NOTE: WHEN DOWNLOADING NEW DATA FROM SMARTSURVEY, ENSURE THAT THE 'Display Columns Headings in One Row' CHECKBOX IS CHECKED, OTHERWISE THE DATA WILL BE IN THE WRONG FORMAT.
This repo contains code used to automate the classification of responses to the user intent survey conducted on GOV.UK.
The project is described in the blog post
Nominally this application requires the following:
- Python 3.6.2
I would recommend setting up an environment using anaconda or venv before proceeding. pip install -r requirements.txt can then be used to install the required packages.
The only out of the ordinary requirement is the classifyintents package, developed to handle the cleaning of the data; this is installed with the above step.
-
create_training_set.py: Creates a training set from multiple disparately formatted data that have been manually classified to create a single authoritative training set.
-
cleaner.py: Conducts initial cleaning of a dataset prior to modelling or predicting.

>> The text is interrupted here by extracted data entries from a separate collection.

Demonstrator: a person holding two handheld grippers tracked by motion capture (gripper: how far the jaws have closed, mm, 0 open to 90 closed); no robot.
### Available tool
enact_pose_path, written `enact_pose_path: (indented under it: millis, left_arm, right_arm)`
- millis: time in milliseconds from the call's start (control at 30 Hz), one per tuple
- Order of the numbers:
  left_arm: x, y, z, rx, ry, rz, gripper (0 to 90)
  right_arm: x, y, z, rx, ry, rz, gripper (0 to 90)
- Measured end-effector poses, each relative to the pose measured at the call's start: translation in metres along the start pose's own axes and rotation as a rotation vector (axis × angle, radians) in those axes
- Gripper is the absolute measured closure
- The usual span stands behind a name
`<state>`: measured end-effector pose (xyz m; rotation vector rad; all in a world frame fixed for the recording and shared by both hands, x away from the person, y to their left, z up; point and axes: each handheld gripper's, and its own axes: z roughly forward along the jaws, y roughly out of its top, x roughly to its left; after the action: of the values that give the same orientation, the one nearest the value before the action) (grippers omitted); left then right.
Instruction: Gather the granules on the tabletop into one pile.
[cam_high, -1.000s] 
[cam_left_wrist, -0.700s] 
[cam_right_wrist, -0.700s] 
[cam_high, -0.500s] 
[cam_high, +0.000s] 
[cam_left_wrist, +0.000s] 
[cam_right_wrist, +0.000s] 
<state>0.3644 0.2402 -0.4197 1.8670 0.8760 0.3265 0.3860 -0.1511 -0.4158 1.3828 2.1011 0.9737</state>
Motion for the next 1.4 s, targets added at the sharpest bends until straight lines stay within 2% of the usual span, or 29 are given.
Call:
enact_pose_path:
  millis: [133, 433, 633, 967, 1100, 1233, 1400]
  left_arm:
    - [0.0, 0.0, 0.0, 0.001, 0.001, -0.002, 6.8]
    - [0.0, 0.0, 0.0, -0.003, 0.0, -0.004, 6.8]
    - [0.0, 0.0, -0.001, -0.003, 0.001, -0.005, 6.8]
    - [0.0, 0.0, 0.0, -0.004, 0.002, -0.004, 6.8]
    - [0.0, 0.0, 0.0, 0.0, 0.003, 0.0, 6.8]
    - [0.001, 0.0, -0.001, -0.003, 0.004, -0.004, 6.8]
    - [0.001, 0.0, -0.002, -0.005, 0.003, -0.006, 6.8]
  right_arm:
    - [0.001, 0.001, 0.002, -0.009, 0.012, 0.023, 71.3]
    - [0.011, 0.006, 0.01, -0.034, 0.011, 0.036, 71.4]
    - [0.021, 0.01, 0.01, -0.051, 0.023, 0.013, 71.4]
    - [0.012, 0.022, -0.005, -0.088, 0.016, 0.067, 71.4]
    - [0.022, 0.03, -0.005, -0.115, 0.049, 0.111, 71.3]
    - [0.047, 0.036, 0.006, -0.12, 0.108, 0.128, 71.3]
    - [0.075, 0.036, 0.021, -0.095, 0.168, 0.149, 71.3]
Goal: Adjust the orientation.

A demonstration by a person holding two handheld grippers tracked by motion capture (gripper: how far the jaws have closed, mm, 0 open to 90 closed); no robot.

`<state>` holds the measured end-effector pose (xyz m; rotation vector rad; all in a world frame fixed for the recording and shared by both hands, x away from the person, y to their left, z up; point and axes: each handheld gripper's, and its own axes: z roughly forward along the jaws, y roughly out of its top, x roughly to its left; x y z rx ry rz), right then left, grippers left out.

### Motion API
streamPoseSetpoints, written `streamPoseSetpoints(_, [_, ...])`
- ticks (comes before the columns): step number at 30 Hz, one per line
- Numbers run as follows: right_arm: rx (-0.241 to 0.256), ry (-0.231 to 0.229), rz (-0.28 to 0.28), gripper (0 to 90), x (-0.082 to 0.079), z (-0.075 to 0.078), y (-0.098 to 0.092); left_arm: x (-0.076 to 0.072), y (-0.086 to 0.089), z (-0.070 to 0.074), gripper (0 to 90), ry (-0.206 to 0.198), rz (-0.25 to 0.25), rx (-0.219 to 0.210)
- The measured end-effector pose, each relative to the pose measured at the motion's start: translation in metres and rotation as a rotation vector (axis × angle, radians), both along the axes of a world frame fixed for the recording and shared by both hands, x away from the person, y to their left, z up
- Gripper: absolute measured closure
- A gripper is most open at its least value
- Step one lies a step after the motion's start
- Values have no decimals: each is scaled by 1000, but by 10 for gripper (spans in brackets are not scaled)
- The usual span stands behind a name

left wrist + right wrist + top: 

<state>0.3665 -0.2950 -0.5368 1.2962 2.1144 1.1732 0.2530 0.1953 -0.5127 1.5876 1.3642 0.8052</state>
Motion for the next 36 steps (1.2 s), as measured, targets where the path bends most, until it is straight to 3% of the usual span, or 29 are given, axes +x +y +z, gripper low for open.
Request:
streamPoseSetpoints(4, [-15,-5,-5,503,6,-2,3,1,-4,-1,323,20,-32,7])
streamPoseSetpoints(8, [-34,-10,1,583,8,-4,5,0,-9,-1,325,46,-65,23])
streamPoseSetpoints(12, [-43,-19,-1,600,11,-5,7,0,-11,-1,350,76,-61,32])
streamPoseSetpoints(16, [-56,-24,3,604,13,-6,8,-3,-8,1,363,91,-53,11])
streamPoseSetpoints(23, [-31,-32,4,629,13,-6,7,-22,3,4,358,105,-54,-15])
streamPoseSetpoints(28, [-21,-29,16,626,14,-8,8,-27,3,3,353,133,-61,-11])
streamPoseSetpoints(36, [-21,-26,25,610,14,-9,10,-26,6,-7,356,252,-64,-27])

python cleaner.py <input file (csv)> <output file (pkl)>
- trainer.py: Trains model using data output as a pickle object by cleaner.py.
python trainer.py <cleaned data (pkl)> <model object (pkl)>
- predictor.py: Makes predictions on newly aquired data downloaded from surveymonkey, using the model trained by trainer.py.
python predictor.py <input data (csv)> <model object (pkl)>
Note that for privacy reasons, no data are stored in this repository. .gitkeep files are used to retain the following directory structure:
- input_data
- Contains raw downloads from survey monkey prior to being classified using predictor.py
- models
- Pickle objects of the trained models are stored here.
- output_data
- Cleaned data produced by cleaner.py are stored here.
- Predicted data which has been classified using the predicted script.
- training_data
- Pre-classified training data is stored here.
To assess the performance of PII removal run the script pii_test_cases.py:
python pii_test_cases.py <input_data/raw.csv> <output_data/classified/classified.csv> <output.csv>
This will take all the cases in which PII was identified, and combine these with the uncleansed examples to facilitate comparison. From this comparison, new test cases can be created to improve the performance of the PII removal.
This work is due to be revisited in 2017.